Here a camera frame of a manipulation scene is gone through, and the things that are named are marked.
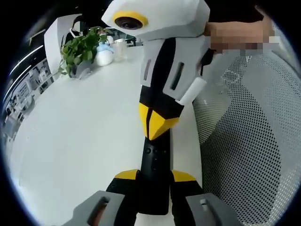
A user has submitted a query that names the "green leafy plant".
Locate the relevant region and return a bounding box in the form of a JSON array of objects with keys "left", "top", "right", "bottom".
[{"left": 57, "top": 26, "right": 111, "bottom": 78}]

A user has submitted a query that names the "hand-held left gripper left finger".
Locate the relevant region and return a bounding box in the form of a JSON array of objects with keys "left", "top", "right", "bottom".
[{"left": 62, "top": 169, "right": 140, "bottom": 226}]

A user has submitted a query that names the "grey mesh chair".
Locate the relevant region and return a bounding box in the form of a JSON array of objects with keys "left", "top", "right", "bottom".
[{"left": 192, "top": 50, "right": 301, "bottom": 226}]

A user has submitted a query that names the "clear plastic cup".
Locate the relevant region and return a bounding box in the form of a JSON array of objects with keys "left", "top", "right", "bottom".
[{"left": 113, "top": 39, "right": 129, "bottom": 62}]

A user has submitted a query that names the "white snowman figurine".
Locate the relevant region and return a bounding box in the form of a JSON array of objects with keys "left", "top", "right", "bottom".
[{"left": 96, "top": 35, "right": 114, "bottom": 66}]

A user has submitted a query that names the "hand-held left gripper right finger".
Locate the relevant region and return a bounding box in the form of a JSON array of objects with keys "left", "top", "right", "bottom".
[{"left": 169, "top": 169, "right": 238, "bottom": 226}]

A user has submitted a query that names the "grey plant pot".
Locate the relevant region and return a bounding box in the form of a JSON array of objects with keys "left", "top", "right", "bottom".
[{"left": 70, "top": 61, "right": 94, "bottom": 80}]
------------
Your task.
From top to bottom, restate the records above exactly and omit every picture.

Output.
Here a camera frame of a manipulation scene is gone through, and the things that are named are marked.
A user has submitted a query that names the "green leafy plant".
Locate the relevant region and return a bounding box in the form of a JSON array of objects with keys "left", "top", "right", "bottom".
[{"left": 57, "top": 26, "right": 111, "bottom": 78}]

A user has submitted a query that names the "hand-held left gripper left finger".
Locate the relevant region and return a bounding box in the form of a JSON array of objects with keys "left", "top", "right", "bottom".
[{"left": 62, "top": 169, "right": 140, "bottom": 226}]

A user has submitted a query that names the "grey mesh chair".
Locate the relevant region and return a bounding box in the form of a JSON array of objects with keys "left", "top", "right", "bottom".
[{"left": 192, "top": 50, "right": 301, "bottom": 226}]

A user has submitted a query that names the "clear plastic cup".
Locate the relevant region and return a bounding box in the form of a JSON array of objects with keys "left", "top", "right", "bottom".
[{"left": 113, "top": 39, "right": 129, "bottom": 62}]

A user has submitted a query that names the "white snowman figurine".
Locate the relevant region and return a bounding box in the form of a JSON array of objects with keys "left", "top", "right", "bottom".
[{"left": 96, "top": 35, "right": 114, "bottom": 66}]

A user has submitted a query that names the "hand-held left gripper right finger".
Locate the relevant region and return a bounding box in the form of a JSON array of objects with keys "left", "top", "right", "bottom".
[{"left": 169, "top": 169, "right": 238, "bottom": 226}]

A user has submitted a query that names the "grey plant pot".
Locate the relevant region and return a bounding box in the form of a JSON array of objects with keys "left", "top", "right", "bottom".
[{"left": 70, "top": 61, "right": 94, "bottom": 80}]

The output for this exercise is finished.